Residential Element Denied for Village Plan Near Airport

By Paul Conyers

The Zoning Board of Adjustment (ZBA) reviewed several requests for variances on a number of properties in the industrial area of Londonderry for a large “village-like” live-work-play community located at 104 Grenier Field Road, 6 Akira Way, 5 Kitty Hawk Landing, and 52 Grenier Field Road at their Wednesday night, June 21 meeting. After about two-hours of debate on the subject, members ultimately denied the variances needed to put residential units in the plan.
Ken Selensky of Londonderry Holdings, LLC represented the developer at the meeting to make a presentation why the variances are needed.
“We are now proposing to develop what we call the Village of Technology Hill, in the vicinity of where Technology Drive was located,” said Selensky. “The Village would encompass a minimum of two industrial buildings, which would bring over 1,100 high-tech jobs to the area, jobs that would pay above the average earnings in southern New Hampshire. We are also proposing housing for our workers.”

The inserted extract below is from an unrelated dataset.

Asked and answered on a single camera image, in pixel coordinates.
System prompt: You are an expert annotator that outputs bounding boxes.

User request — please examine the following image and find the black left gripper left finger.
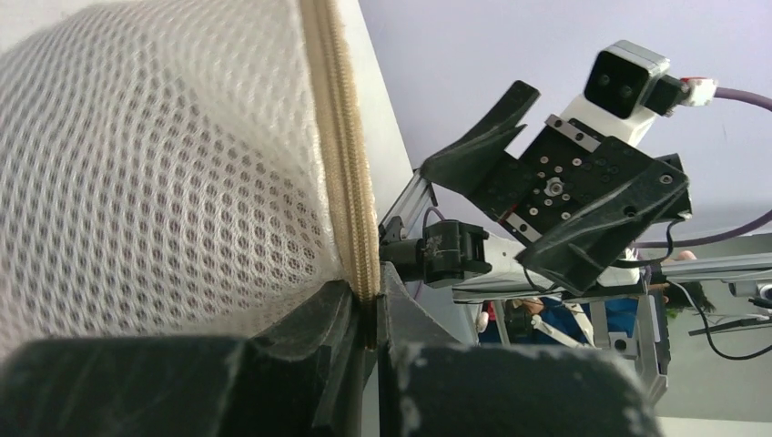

Envision Technology would produce electro-optical equipment at the facility, along with Onpoint Systems and its SpotOn GPS collars. The construction area will take up around 75 acres on five parcels of hilly land. The proposal also includes retail space, such as a 15,000 sq. foot general store and a daycare center for families.
Londonderry Holdings also promised to “maximize green-space” with walkability as a focus in their plan.
Although he praised the advantages new jobs might bring to Londonderry, Alternate Board member, Robert Robicsek, was concerned by the sheer size of the proposal.
“This is a very large development, over 300 units of housing with a master plan the size of Pullman in Chicago, has this been reviewed by the Planning Department?” Robicsek noted that such a development would inevitably impact the “needs of public safety: fire, police, educational, traffic…there’s a lot at stake, there’s a lot of potential stress to our community.”
None of these questions were new to the plan, which has been in development for the past few months.
Public response to the proposal was mixed, with many attendees expressing their support.
Former Town Manager, Kevin Smith of 6 King Philip Drive, expressed his “strong support” for what he called a “creative and well-designed project” while encouraging the Zoning Board to approve more mixed-use developments.
Saying that it is a project that is very much needed. He also mentioned that the zoning currently in place in this area is out-dated.
Another resident said it was a very good use of the land. “I have direct experience in what is being proposed and I can tell you, the model works,” said Tony Nigro of 6 Deer Crossing Circle. “This is a site that makes the best of the environment, reduces impact, and from my perspective, it is a great part of the town for being able to support something like this, I could go on, but I’m in favor.”
There were also members of the public opposed to the large development in an industrial zone.
Longtime resident from Merrill Farm, Bob Merrill, who lives just down the street, and whose property abuts some of the site, was mainly opposed to the residential part of the plan. He suggested that the town have a workshop between all the boards in town to discuss the merits of the 340 units of residential housing there.
Another worried abutter, Charles Frank, had concerns as to whether it was considered spot zoning and he was told that the zoning wouldn’t be changed.
He was very concerned with where the children living in that site would go in the area, saying that with nothing put warehouses in the area would be dangerous.
He added, “Putting apartments here, I think it’s going to be a hindrance to my property, and over time, I think it’s going to create a depreciation of property value.” He also argued that roads would not handle the increased traffic, especially during winter months.
Daniel Bouchard was also concerned for the families that would be moving into the property, bringing up the fact that living near an industrial area opens up a number health and safety issues.
ZBA Chair, Jacqueline Benard, noted traffic concerns would need to be addressed by the Planning Board, not zoning.
After some debate by the Zoning Board, members voted to deny the request to move forward with the residential plans by a vote of three to two.
The board was mostly concerned with the safety of the residents that would be living there.